We arrived in Joetsu in the afternoon and quickly found a grocery store to buy something to cook for dinner. We decided on tofu stir-fry. Due to a lack of imagination and energy in the evenings after long days of riding, Stir-fry was quickly becoming our steady.
We continued on towards the coast hoping to find a place to camp on the beach and as we did so, a funny thing happened. What at first appeared to be a non-desrcript, even unattractive town began to take on a certain level of quaint charm. All the buildings were cracked and weathered from the salt air. We passed empty lots of concrete rubble, the remnants of buildings that had long since succumbed to the abuse offered by decades of seasonal typhoons. The few crumbling structures that remained had become the canvas of young surfers armed with spray-cans.
We pulled into one of these lots to take in our first glimpse of the Sea of Japan. After riding through mountains for so many days it felt satisfying to finally be at the ocean. We sat there for a little while gazing out at the sun set. A friend of ours believes that people are drawn to the ocean through some sort of primordial nostalgia- A deeply rooted sense of longing to return to the place from which we came eons ago, but to which we can never go back- an evolutionary Eden of sorts. I like that idea, but I could only sit there pondering life's mysteries for so long; stir-fry was beginning to invade my thought space.
A few hundred yards down the road we found a beautiful sandy beach to call our home for the night. We cooked a hearty dinner and hit the sack.
In the morning, our beach-haven campsite was a little gloomy. Heavy rain made us reluctant to get out of the tent but we managed to do so around 7:30. We rode a wet, sloppy mile to a convenient store for coffee and we stalled there a bit for the weather to let up. When it didn't, we figured we should probably get moving anyway. We soon discovered that we had a nice bike path heading in our direction so we were happy to get off the road and away from the trucks who aren't always kean on sharing the road with cyclists. We biked at leisurely pace chatting and thoroughly enjoyed every curve and tunnel along the way. When we stopped for lunch in Itiogawa the weather had cleared and we realized we had put quite a few miles under us.
In the afternoon we were less lucky. We rode along Route 8 which followed a gorgeous stretch of coastline but the view was diminished due to the heavy, high-speed traffic that we were forced to contend with. When a tractor-trailer whizzes by at sixty miles an hour it can create disastrous effects for a cyclist. The amount of wind a truck generates is frightening and it can whip you around like a paper doll, pushing and pulling your bicyle in unexpected directions. The gear packed on our bikes act as sails magnifying the effect. The trick here is to relax, to avoid the impulse to tense up and resist what is happening. Keeping your arms loose, elbows and knees bent you have to just go with it and let the wind do with you what it will. Because as suddenly as that wall of air comes crashing into your world- its gone. In that brief moment any attempt to compensate by steering or leaning your weight one way or the other will be grossly overestimated.
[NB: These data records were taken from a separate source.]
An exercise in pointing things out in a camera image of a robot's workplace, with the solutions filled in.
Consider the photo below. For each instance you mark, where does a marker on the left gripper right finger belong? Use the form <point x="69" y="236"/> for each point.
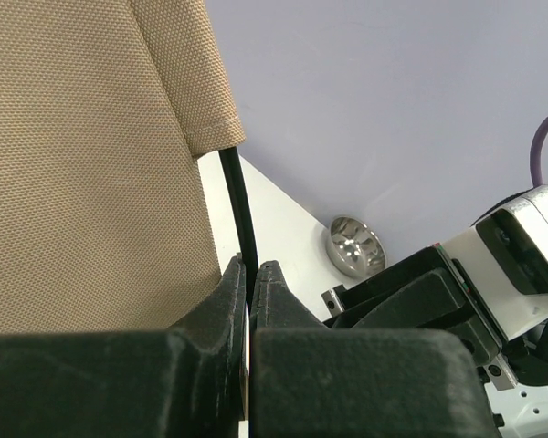
<point x="307" y="380"/>

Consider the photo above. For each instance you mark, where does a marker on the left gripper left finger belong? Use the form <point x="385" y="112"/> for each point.
<point x="181" y="381"/>

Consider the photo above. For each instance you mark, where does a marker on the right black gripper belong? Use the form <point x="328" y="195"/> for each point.
<point x="427" y="290"/>

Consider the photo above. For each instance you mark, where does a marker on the steel pet bowl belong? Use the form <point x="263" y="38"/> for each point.
<point x="353" y="248"/>

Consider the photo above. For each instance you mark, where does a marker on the beige fabric pet tent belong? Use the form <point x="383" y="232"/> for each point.
<point x="105" y="109"/>

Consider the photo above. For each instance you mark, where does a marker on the black tent pole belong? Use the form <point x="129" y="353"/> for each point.
<point x="238" y="196"/>

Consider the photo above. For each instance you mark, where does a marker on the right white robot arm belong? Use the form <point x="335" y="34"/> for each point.
<point x="529" y="369"/>

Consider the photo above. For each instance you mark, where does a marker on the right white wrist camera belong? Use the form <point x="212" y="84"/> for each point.
<point x="505" y="255"/>

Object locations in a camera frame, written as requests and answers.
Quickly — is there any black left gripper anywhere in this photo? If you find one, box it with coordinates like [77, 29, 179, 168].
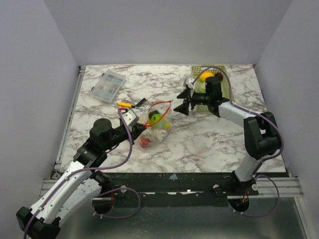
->
[103, 122, 148, 151]

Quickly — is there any peach toy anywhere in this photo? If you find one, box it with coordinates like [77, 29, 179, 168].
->
[139, 136, 152, 148]

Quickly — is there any yellow banana toy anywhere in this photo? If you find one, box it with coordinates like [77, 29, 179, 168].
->
[163, 121, 170, 130]

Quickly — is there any clear zip bag orange zipper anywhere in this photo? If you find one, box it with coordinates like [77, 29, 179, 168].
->
[138, 100, 172, 149]

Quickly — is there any small bright green vegetable toy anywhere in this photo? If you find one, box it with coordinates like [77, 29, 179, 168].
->
[150, 114, 162, 127]

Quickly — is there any grey oyster mushroom toy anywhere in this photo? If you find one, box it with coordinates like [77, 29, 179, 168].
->
[146, 127, 168, 142]

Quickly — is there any green cabbage toy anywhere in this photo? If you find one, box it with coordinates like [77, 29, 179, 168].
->
[194, 81, 206, 93]

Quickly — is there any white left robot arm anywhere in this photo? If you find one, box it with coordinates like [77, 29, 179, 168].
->
[16, 100, 172, 239]

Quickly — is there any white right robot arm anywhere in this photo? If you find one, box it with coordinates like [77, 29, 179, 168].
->
[174, 77, 284, 195]

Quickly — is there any yellow round fruit toy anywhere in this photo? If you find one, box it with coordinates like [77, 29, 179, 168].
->
[198, 72, 215, 82]

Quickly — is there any pale green perforated basket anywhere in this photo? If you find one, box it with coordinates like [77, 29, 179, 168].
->
[195, 67, 229, 117]

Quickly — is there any black bit holder strip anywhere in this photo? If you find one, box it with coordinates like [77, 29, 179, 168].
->
[136, 98, 146, 107]

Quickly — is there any dark red plum toy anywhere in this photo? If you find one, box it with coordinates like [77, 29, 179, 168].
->
[215, 72, 223, 81]

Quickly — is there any clear plastic organizer box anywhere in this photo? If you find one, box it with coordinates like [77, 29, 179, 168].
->
[91, 70, 126, 104]

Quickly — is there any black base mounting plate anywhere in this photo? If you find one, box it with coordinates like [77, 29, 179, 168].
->
[51, 171, 292, 209]

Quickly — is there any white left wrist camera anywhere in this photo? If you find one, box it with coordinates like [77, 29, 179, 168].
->
[118, 108, 139, 127]

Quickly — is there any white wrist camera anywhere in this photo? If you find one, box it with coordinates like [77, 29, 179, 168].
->
[183, 77, 195, 97]
[118, 108, 139, 127]

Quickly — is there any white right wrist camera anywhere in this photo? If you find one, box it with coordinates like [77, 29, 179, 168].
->
[183, 77, 195, 97]

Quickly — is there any aluminium frame rail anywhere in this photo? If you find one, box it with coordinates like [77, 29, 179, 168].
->
[39, 177, 304, 199]
Tonight we are camped on a patch of well manicured lawn in the municipal park of a fishing town called Uozu. The coast around here is quite rocky and not very good for pitching a tent so we make do with what we got. We rode 107 kilometers today and we're pretty tired and eager to get comfortable. It is a great feeling when we finally pry our swollen feet from our sneakers.
As we cook dinner on a noisy camp stove, barefoot and shirtless, sweaty clothes hanging up to dry, we are truly a site for passing locals to behold. There's a good chance the authorities will kick us out of here tonight but at this point in the day we're too exhausted to be discreet. We Americans are an obnoxious lot.